What is needed
None of the images should appear in your copy. Transcribe the data in full.

Dataset extract
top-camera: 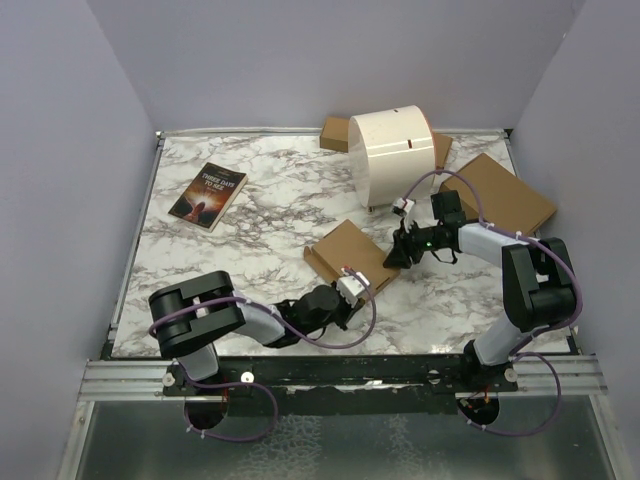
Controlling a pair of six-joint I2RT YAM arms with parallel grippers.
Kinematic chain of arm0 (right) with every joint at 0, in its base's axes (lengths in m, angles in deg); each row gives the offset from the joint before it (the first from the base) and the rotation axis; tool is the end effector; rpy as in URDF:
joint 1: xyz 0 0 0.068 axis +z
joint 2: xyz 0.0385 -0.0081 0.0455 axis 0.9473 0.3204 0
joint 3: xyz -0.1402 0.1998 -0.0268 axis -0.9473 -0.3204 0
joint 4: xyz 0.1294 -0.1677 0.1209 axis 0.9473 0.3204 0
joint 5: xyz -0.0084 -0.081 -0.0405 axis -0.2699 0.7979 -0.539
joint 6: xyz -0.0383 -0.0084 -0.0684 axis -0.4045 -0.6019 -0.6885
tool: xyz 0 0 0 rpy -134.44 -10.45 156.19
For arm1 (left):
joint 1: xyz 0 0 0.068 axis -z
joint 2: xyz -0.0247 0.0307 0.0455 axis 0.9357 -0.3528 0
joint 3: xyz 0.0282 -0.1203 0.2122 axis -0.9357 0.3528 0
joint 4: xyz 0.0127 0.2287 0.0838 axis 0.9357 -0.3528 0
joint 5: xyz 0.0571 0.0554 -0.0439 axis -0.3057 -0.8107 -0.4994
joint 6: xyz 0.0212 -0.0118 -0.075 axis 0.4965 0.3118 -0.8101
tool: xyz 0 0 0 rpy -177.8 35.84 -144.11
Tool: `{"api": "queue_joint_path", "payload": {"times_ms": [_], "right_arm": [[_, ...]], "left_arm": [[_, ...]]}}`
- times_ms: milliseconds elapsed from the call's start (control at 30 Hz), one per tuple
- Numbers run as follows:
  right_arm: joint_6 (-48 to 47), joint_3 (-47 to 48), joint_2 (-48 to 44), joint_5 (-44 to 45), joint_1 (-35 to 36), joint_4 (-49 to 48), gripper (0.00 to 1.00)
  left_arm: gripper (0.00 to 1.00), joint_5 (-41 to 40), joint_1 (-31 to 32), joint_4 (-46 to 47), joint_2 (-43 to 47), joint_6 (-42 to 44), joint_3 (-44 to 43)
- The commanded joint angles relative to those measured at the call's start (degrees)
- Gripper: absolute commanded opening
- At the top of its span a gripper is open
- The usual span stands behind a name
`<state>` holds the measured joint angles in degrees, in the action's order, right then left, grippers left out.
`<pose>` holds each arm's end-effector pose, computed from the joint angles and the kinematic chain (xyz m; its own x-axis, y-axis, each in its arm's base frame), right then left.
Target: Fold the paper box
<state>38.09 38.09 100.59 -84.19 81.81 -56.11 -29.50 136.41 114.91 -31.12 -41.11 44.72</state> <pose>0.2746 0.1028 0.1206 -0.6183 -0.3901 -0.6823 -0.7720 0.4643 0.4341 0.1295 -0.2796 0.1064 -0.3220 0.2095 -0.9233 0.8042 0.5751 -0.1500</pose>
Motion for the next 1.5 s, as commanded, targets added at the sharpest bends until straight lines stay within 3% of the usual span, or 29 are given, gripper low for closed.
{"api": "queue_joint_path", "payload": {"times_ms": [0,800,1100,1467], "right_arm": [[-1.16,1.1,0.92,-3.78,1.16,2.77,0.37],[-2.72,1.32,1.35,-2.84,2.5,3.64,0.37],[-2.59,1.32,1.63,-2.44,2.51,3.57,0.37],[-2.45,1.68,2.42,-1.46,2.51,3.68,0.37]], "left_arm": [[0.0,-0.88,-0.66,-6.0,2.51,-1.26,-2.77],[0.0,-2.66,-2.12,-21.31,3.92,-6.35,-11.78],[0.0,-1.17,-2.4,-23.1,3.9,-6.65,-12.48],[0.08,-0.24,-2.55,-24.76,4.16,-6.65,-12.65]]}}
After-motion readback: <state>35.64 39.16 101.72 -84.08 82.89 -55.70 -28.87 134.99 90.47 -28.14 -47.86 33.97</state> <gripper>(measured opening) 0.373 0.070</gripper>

Written response
top-camera: 
Controlling a pair of six-joint I2RT YAM arms with parallel grippers.
Kinematic chain of arm0 (right) with every joint at 0, in its base's axes (lengths in m, angles in deg); each row gives the offset from the joint before it (the first from the base) and the rotation axis; tool is the end effector; rpy as in URDF:
joint 1: xyz 0 0 0.068 axis +z
joint 2: xyz 0.0385 -0.0081 0.0455 axis 0.9473 0.3204 0
joint 3: xyz -0.1402 0.1998 -0.0268 axis -0.9473 -0.3204 0
joint 4: xyz 0.1294 -0.1677 0.1209 axis 0.9473 0.3204 0
joint 5: xyz -0.0084 -0.081 -0.0405 axis -0.2699 0.7979 -0.539
joint 6: xyz -0.0383 -0.0084 -0.0684 axis -0.4045 -0.6019 -0.6885
tool: xyz 0 0 0 rpy -134.44 -10.45 156.19
For arm1 (left):
joint 1: xyz 0 0 0.068 axis -z
joint 2: xyz -0.0247 0.0307 0.0455 axis 0.9357 -0.3528 0
joint 3: xyz 0.0282 -0.1203 0.2122 axis -0.9357 0.3528 0
joint 4: xyz 0.0127 0.2287 0.0838 axis 0.9357 -0.3528 0
joint 5: xyz 0.0571 0.0554 -0.0439 axis -0.3057 -0.8107 -0.4994
joint 6: xyz 0.0212 -0.0118 -0.075 axis 0.4965 0.3118 -0.8101
tool: xyz 0 0 0 rpy -177.8 35.84 -144.11
Tool: `{"api": "queue_joint_path", "payload": {"times_ms": [_], "right_arm": [[_, ...]], "left_arm": [[_, ...]]}}`
- times_ms: milliseconds elapsed from the call's start (control at 30 Hz), one per tuple
- Numbers run as follows:
  right_arm: joint_6 (-48 to 47), joint_3 (-47 to 48), joint_2 (-48 to 44), joint_5 (-44 to 45), joint_1 (-35 to 36), joint_4 (-49 to 48), gripper (0.00 to 1.00)
  left_arm: gripper (0.00 to 1.00), joint_5 (-41 to 40), joint_1 (-31 to 32), joint_4 (-46 to 47), joint_2 (-43 to 47), joint_6 (-42 to 44), joint_3 (-44 to 43)
- The commanded joint angles relative to those measured at the call's start (degrees)
- Gripper: absolute commanded opening
- At the top of its span a gripper is open
- The usual span stands behind a name
`<state>` holds the measured joint angles in degrees, in the action's order, right then left, grippers left out.
`<pose>` holds each arm's end-effector pose, computed from the joint angles and the kinematic chain (xyz m; its own x-axis, y-axis, each in its arm's base frame), right then left.
Target: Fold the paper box
<state>38.09 38.09 100.59 -84.19 81.81 -56.11 -29.50 136.41 114.91 -31.12 -41.11 44.72</state> <pose>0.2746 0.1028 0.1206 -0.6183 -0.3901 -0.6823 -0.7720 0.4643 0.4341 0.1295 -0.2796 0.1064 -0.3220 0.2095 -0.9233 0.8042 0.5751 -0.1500</pose>
Motion for the next 1.5 s, as commanded, targets added at the sharpest bends until straight lines stay within 3% of the usual span, or 29 are given, gripper low for closed.
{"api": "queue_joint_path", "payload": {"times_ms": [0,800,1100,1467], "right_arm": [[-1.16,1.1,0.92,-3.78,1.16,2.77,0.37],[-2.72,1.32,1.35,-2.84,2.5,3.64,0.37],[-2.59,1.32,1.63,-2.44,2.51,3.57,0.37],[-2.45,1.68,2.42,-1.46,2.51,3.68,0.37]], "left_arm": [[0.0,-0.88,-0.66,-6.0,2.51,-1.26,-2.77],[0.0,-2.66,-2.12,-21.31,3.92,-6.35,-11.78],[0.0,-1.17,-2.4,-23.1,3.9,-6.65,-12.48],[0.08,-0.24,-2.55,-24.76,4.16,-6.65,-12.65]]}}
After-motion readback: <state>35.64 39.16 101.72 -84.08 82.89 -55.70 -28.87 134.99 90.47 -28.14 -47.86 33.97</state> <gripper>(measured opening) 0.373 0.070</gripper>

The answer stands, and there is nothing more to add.